Like what? I know that several years ago it didn't warn about indexing an array with an invalid (too large) index in code something like "int a[10]; a[11] = 1;". I also know that it doesn't always spot things like "a[ i] = i++;" (a bit more complex expression will cause it miss the problem). What else?


Like (where possible) detecting strict aliasing bugs, and making sure the source code actually checks the value return by "malloc()", and array indexes, and various signed integer shifts, and whether the input/output parameters for a "extern void foo(void)" declaration actually matches the definition, and probably hundreds of other corner cases.

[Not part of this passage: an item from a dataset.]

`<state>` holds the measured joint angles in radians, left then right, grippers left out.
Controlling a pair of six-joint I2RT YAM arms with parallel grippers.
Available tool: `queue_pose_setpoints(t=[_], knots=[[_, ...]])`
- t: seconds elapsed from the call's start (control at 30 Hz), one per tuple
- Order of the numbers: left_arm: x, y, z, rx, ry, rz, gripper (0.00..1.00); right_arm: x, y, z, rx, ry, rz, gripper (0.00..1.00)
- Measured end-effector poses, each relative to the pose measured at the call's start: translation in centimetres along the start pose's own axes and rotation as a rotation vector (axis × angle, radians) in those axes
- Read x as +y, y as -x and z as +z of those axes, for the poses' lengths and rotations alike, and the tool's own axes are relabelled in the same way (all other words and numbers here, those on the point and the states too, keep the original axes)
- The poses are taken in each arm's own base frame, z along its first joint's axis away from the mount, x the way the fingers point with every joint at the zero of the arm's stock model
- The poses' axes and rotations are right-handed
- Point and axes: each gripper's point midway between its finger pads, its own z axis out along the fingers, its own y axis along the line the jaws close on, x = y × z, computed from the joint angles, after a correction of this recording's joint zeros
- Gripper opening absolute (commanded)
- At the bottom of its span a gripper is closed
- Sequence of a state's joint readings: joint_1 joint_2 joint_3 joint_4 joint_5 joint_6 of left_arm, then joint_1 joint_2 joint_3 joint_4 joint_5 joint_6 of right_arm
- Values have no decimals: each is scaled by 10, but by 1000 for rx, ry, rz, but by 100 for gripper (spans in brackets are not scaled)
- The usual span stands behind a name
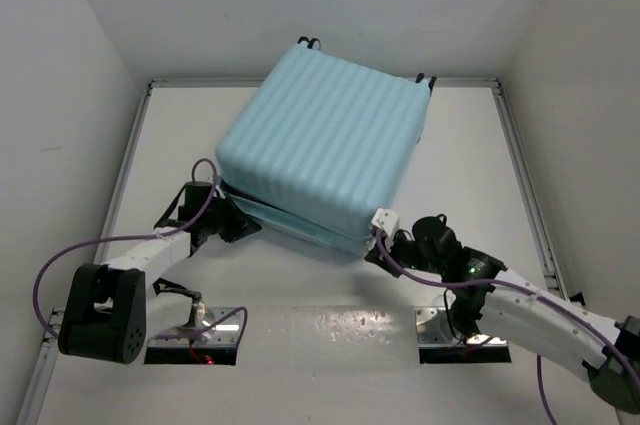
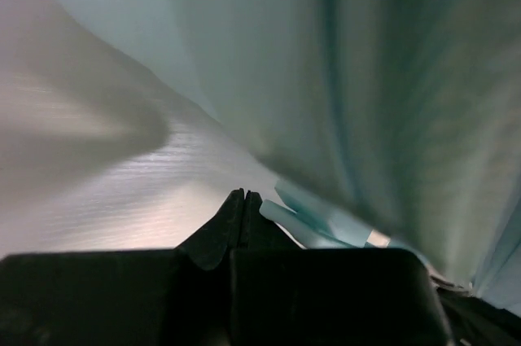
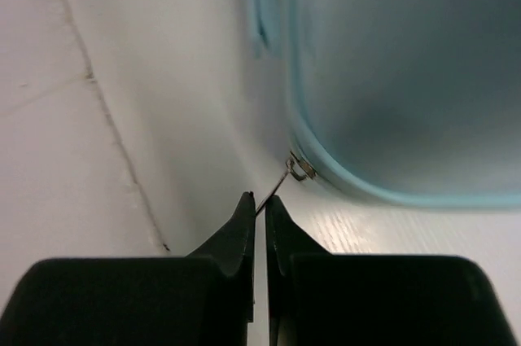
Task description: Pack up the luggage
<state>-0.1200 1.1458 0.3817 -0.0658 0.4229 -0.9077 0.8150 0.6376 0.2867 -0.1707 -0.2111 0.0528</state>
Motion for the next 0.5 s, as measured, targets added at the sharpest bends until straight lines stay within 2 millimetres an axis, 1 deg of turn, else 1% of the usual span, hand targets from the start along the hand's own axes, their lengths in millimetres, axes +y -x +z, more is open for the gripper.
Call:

Think of it like this. For C there's about 50 different static analysers. For just one of them (from the Coverty wikipedia page) we get things like "the tool was used to examine over 150 open source applications for bugs; 6000 bugs found by the scan were fixed, across 53 projects". Of those maybe about 15% are bugs that the compiler could have detected but failed to mention (basically everything where a static analyser can find the bug with no "false negatives"), and the remaining bugs are problems in the C standard.

alexfru wrote:
Brendan wrote:
c) the combination of bad language and bad compiler unnecessarily increases the number of bugs and security vulnerabilities users are exposed to for no reason whatsoever


For a long time I thought it was mainly a problem of teaching/learning the language properly, of availability of good books and articles. The language is clearly much less intuitive than others, less well defined than assembly language / CPU architecture and makes math even more inhumane.

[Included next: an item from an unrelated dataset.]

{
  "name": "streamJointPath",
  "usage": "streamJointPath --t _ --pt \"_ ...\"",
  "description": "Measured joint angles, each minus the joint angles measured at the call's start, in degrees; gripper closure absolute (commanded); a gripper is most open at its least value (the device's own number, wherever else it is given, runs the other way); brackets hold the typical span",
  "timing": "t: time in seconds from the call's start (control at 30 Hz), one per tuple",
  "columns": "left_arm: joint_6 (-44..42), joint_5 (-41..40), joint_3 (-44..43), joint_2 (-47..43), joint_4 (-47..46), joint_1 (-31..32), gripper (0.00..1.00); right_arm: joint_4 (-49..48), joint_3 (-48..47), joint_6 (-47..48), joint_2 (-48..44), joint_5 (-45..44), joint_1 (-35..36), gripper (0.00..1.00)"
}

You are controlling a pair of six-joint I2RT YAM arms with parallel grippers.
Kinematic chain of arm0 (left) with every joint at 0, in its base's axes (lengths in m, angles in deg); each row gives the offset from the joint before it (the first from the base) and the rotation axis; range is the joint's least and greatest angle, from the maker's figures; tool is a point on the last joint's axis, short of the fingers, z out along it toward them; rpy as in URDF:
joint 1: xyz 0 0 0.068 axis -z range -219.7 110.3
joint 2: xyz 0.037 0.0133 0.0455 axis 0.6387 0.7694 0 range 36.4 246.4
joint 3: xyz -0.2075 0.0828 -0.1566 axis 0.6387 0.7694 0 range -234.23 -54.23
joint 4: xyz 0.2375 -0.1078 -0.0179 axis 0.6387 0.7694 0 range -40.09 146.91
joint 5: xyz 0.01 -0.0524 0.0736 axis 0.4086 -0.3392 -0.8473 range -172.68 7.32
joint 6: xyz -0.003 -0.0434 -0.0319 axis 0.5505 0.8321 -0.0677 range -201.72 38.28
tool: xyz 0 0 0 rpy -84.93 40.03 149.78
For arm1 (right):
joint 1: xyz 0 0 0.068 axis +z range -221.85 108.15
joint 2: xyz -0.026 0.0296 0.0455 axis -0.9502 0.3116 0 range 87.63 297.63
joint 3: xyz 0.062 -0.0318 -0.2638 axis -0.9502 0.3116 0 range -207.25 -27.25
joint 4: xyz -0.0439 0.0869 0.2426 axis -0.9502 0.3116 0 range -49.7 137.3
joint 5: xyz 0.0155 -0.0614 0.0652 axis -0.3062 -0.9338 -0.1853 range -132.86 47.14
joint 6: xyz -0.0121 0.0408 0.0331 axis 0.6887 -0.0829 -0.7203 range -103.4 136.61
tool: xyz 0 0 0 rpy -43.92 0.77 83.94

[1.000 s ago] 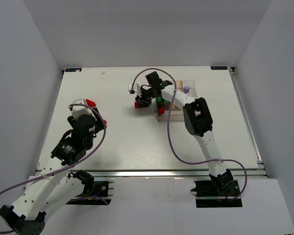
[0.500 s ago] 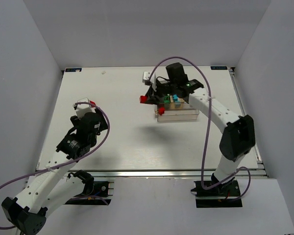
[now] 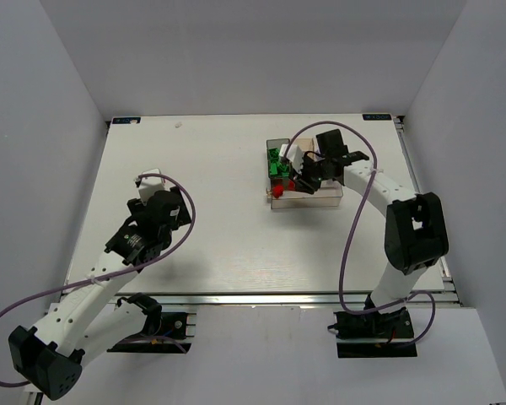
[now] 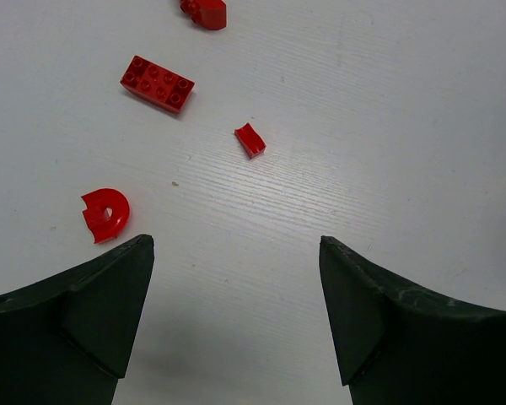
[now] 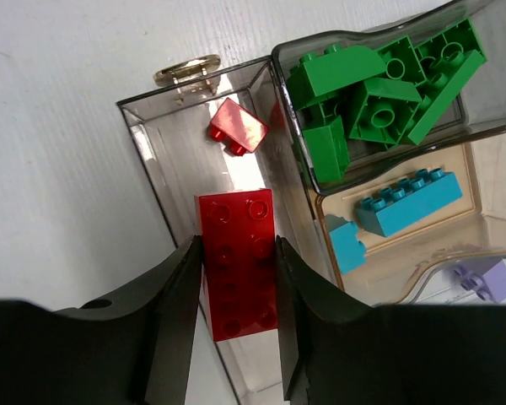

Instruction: Sort the legos into containers by color

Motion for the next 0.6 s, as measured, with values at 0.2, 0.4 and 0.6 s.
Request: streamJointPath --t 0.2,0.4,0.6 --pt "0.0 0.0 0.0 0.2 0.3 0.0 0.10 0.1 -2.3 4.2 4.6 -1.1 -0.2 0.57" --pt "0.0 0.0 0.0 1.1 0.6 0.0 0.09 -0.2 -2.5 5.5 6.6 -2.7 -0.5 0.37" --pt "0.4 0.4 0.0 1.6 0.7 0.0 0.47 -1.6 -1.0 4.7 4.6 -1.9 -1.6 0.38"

I used to think it was mostly a problem with the programmers too (and in some cases it is). However; people with far more experience using C than I'll (hopefully) ever have are still creating the same bugs as everyone else. Mostly, it's easy to write code in C that "seems to work" that doesn't comply with the language's specification and has subtle bugs that might not be noticed for 10+ years even if/when hundreds of C programmers look at the code.

alexfru wrote:
Brendan wrote:
d) this is probably the single largest "root cause" of security vulnerabilities


I'm not sure if it's the largest. You have to be pretty much in a paranoid mode when writing or fixing security-sensitive code. It's not a typical mindset/mode for most software developers. We also tend to overcomplicate things to the point at which it becomes hard to not miss an important edge case as such and not get overwhelmed by the amount of code we're dealing with. From my experience with Windows code I can tell that missing/insufficient/incorrect checks/validation were around the top issues implementation-wise. Even decent C/C++ coders from time to time will forget to check this or that.


It's much worse than that. For a simple test, see if you can write a 100% correct/valid version of this code:
Code:
    int saturatingAdd(int a, int b) {
        if(a + b > INT_MAX) return INT_MAX;
        if(a + b < INT_MIN) return INT_MIN;
        return a + b;
    }

I'd be willing to bet that over half of the experienced/professional C programmers will end up with subtle bugs; especially if they're writing the code as part of their normal work and don't know it's a test/challenge.

alexfru wrote:
Brendan wrote:
e) with a better language and better compiler the majority of security vulnerabilities could've been avoided without any significant disadvantages


You'd have to trade some performance to make C well/better defined.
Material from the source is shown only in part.